Exercise brief ▸ An exact copy of the data is needed, but without any of its images.
··········
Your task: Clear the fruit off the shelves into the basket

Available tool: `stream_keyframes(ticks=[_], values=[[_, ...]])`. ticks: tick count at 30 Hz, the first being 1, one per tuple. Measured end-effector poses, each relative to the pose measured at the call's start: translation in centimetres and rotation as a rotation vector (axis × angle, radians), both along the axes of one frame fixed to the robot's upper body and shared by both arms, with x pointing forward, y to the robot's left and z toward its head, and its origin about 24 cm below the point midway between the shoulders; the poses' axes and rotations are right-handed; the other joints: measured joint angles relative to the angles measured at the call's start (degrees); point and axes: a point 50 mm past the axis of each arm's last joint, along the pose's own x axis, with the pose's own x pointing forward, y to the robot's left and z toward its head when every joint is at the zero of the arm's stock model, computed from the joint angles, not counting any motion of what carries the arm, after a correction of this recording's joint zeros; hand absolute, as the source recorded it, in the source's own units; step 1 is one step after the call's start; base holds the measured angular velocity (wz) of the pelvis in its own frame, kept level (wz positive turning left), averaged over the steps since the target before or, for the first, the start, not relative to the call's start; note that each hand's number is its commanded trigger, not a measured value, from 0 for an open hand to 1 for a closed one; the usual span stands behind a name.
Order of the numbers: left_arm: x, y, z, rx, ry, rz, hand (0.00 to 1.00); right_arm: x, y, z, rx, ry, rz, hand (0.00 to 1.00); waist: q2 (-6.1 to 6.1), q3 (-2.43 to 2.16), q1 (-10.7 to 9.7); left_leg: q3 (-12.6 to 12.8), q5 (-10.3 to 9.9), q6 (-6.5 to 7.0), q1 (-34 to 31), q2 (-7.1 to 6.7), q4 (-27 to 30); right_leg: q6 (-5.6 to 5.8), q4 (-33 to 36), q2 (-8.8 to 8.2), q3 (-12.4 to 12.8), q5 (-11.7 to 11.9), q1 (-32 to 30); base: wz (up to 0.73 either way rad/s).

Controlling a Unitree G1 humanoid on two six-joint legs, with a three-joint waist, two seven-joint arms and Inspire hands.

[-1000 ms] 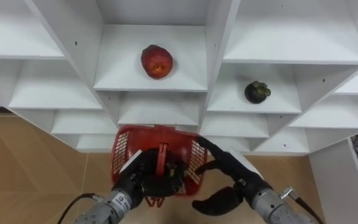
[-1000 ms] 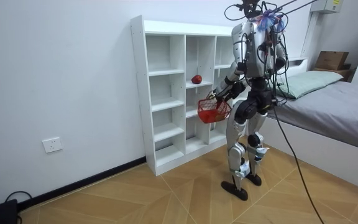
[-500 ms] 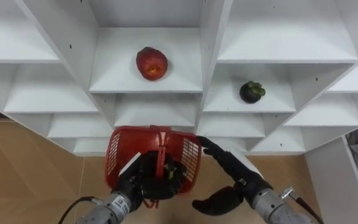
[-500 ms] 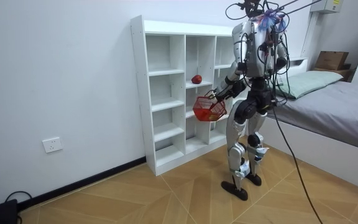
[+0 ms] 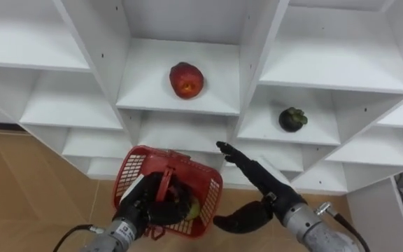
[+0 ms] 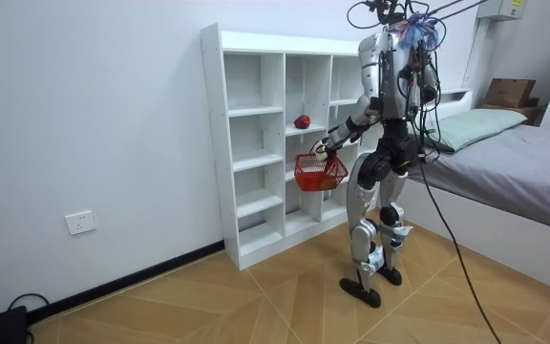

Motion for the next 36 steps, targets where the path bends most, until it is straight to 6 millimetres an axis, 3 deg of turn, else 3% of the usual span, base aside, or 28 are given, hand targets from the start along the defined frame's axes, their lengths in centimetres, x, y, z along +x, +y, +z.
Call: stream_keyframes(ticks=[6,13,27,36], values=[[-0.4,0.3,-0.2,0.018,0.010,0.026,1.00,0.4,0.6,2.0,0.026,-0.084,0.026,0.00,-0.43,-0.04,0.6,0.0,0.0,0.00,2.4,-0.39,-0.9,0.19,-0.4,-0.16,-0.8,-0.3,2.5,0.09],[-0.8,1.7,-0.9,0.064,0.039,0.083,1.00,0.6,0.7,2.6,0.032,-0.109,0.031,0.00,-1.78,-0.23,1.9,-0.4,0.0,-0.03,5.3,-0.50,-1.7,0.28,-1.3,-0.05,-0.8,-0.3,5.8,0.02],[-2.4,2.7,-2.8,0.127,0.140,0.097,1.00,1.0,1.0,4.2,0.053,-0.203,-0.004,0.00,-1.95,0.01,2.1,-1.7,0.0,-0.02,6.3,-0.74,-1.5,0.30,-1.3,-0.07,-0.8,-0.3,7.4,0.03],[-2.4,2.7,-2.9,0.113,0.140,0.131,1.00,2.7,1.4,6.4,0.079,-0.343,-0.022,0.00,-2.20,0.13,3.1,-2.8,0.0,-0.02,6.1,-0.85,-1.5,0.36,-1.4,-0.14,-1.5,-0.4,7.6,0.05]])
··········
Response below ▸
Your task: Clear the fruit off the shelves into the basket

Available tool: `stream_keyframes(ticks=[_], values=[[_, ...]])`. ticks: tick count at 30 Hz, the first being 1, one per tuple. Measured end-effector poses, each relative to the pose measured at the call's start: translation in centimetres and rotation as a rotation vector (axis × angle, radians), both along the axes of one frame fixed to the robot's upper body and shared by both arms, with x pointing forward, y to the robot's left and z toward its head, and its origin about 24 cm below the point midway between the shoulders; the poses' axes and rotations are right-handed; the other joints: measured joint angles relative to the angles measured at the call's start (degrees); point and axes: a point 50 mm past the axis of each arm's last joint, along the pose's own x axis, with the pose's own x pointing forward, y to the robot's left and z toward its head when every joint is at the zero of the arm's stock model, computed from the joint angles, not counting any motion of what carries the arm, after a correction of this recording's joint zeros; hand absolute, as the source recorded it, in the source's own units; step 1 is one step after the call's start; base holds the measured angular velocity (wz) of the pelvis in its own frame, kept level (wz positive turning left), averaged over the steps since the target before or, for the first, the start, not relative to the call's start; note that each hand's number is its commanded trigger, not a measured value, from 0 for an open hand to 1 for a closed one; the usual span stands behind a name.
Order of the numbers: left_arm: x, y, z, rx, ry, rz, hand (0.00 to 1.00); right_arm: x, y, z, rx, ry, rz, hand (0.00 to 1.00); waist: q2 (-6.1 to 6.1), q3 (-2.43 to 2.16), q1 (-10.7 to 9.7); left_leg: q3 (-12.6 to 12.8), q5 (-10.3 to 9.9), q6 (-6.5 to 7.0), q1 (-34 to 31), q2 (-7.1 to 6.7), q4 (-27 to 30); right_leg: q6 (-5.6 to 5.8), q4 (-33 to 36), q2 (-8.8 to 8.2), q3 (-12.4 to 12.8), q5 (-11.7 to 11.9), q1 (-32 to 30); base: wz (up to 0.73 either way rad/s).

Controlling a Unitree G1 humanoid on two six-joint legs, with a three-joint waist, two seven-joint arms and Inspire hands.

[-1000 ms] 
[-1000 ms] 
[-500 ms] 
[-500 ms] 
[+0 ms] 
[+0 ms] 

Motion for the next 36 steps, targets where the path bends most, until it is straight to 6 millimetres an axis, 3 deg of turn, else 3% of the usual span, base aside, or 28 are given, hand targets from the start along the defined frame's axes, their lengths in centimetres, x, y, z along +x, +y, +z.
Call: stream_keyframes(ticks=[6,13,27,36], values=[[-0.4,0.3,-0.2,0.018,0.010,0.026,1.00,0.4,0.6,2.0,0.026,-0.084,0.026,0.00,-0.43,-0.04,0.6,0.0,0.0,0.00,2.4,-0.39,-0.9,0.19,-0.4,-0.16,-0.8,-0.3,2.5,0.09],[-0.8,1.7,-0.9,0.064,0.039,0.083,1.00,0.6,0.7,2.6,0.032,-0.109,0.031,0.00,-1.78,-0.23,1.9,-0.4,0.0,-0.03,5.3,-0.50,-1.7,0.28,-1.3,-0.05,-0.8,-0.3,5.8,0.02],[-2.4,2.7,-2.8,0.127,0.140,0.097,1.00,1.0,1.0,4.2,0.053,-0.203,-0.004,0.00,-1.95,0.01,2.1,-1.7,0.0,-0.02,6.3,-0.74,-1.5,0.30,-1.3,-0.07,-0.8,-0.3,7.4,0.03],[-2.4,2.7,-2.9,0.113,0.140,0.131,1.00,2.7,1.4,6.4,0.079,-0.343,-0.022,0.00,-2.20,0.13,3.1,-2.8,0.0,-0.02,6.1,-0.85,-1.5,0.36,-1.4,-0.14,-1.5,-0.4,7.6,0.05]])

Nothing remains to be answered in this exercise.